For the past few months and in my Class About Nothing, I have been talking a lot about Trending and Non-Trending Markets. Now you know why. There’s a BIG difference on how you trade them. If you were long going into Friday’s Jobs Report, your portfolio is probably a little lighter today. If you were on the sidelines, you didn’t care what the report said. You were ready to scalp the market in either direction. The direction didn’t matter.
Also, because I MUST assume that once the Dow broke below its 200-day moving average on 2 April, the ‘Rope Jump’ was part of the initial wave structure of a new Bear Market. At this point, the exact wave count is still not clear, but that really doesn’t matter. What matters is that because the decline that started in late January was so steep, over 3,200 Dow points, we should expect the retracement rallies that make up any type of Wave 2 structure to be exceptionally large. This is what’s causing the outsized moves we’re currently seeing.
But getting back to my original point, the thing students need to realize is that since 30 January, the Dow is no longer in the Up-Trend Mode. On 30 January, the 35-period CCI moved below +100 telling us the Up-Trend was over. So, with the Up-Trend over, we had to start looking for signs that a new Bear Market was starting. The ‘Rope Jump’ of the 200 merely confirmed this. But it was the change in CCI that told us how we must start to trade the new Bear. No longer could we just ‘hold’ our positions. Now we had to start scalping. This was all dictated by the change fact that the CCI was no longer in the Trend Mode.
This in why I was on the sidelines going into Friday’s session. With a reading of -35.4, the 35-period CCI was telling me there was NO Trend in place. And without a solid trend in place, the market is no place for my money. Without a trend, placing a bet on the market is just like going to a casino. We don’t do this in The Professor’s Methodology. We always want to have the odds stacked in our favor. That’s why we use indicators, patterns and Lists. And we us them in a trend. No-trend = No Trade. Or at least no Buy and Hold Trades. I’ll say it again: If you buy and hold something with No Trend in place, you’re just gambling. You’re hoping that a new trend will develop in your favor. Hmmm? That’s no way to trade. We don’t trade based on hope. We use indicators to tell us a trend is developing and then go with the Trend.
If there’s No-Trend in place, we scalp using the short-term bars. That’s it. No exceptions.
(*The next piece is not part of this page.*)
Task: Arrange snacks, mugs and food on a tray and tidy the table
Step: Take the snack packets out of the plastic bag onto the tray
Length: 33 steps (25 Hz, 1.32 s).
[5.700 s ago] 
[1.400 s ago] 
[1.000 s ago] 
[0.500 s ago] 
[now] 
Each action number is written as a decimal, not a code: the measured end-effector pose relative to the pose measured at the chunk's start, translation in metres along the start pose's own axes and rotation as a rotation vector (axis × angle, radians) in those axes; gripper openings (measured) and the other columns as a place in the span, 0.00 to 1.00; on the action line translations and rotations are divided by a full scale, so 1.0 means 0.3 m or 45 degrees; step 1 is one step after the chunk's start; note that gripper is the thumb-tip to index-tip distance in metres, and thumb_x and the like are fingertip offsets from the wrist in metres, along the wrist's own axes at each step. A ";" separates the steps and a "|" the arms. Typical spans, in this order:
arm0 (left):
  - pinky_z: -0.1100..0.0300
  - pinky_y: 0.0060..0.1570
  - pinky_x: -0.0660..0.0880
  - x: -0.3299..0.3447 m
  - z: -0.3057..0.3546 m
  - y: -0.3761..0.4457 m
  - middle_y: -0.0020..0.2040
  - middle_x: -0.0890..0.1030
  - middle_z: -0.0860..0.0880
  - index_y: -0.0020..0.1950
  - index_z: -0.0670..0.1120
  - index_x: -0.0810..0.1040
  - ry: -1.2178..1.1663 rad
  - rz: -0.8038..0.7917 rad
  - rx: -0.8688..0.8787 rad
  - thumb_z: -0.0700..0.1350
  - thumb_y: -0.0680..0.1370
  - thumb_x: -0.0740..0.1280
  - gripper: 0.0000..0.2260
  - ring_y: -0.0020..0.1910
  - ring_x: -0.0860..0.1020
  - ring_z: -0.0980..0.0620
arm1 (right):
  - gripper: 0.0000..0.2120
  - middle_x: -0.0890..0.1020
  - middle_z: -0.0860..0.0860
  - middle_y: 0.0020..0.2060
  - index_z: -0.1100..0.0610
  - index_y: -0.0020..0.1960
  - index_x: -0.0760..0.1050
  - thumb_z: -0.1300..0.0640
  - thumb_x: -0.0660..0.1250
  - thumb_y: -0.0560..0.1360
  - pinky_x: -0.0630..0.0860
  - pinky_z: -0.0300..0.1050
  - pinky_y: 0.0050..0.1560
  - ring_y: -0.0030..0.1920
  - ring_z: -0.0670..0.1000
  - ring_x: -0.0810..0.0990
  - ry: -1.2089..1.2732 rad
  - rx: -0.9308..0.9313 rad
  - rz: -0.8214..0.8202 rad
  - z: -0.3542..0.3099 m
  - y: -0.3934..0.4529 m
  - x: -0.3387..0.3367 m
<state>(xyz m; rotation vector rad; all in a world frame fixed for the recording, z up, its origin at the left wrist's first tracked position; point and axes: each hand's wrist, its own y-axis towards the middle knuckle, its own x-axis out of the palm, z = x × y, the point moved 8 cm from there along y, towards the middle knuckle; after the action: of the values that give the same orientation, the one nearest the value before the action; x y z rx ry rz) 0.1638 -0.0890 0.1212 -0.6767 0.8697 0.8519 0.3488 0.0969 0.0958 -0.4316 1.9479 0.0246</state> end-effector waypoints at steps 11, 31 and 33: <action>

If you have been doing this for the past few weeks, you’ve had several BIG CIGAR days. If you haven’t, you’re probably feeling miserable about now. Stop feeling miserable and start feeling good about your trading again. Start trading the way the CCI is telling you to trade. Don’t fight it! Right now, the CCI is telling you to be out of the market by the close every day. When the indicator is between -100 to +100, with No Trend in place, it’s also telling you to expect large swings in volatility. With the pattern for Wave 2up and the sub-wave counts not clear at this point, the only thing we know is that the market is developing some type of corrective pattern. And we already know the swings within the correction will be large because of the 3,200-point decline in Wave 1. That’s all we know right now. Next week, things could change.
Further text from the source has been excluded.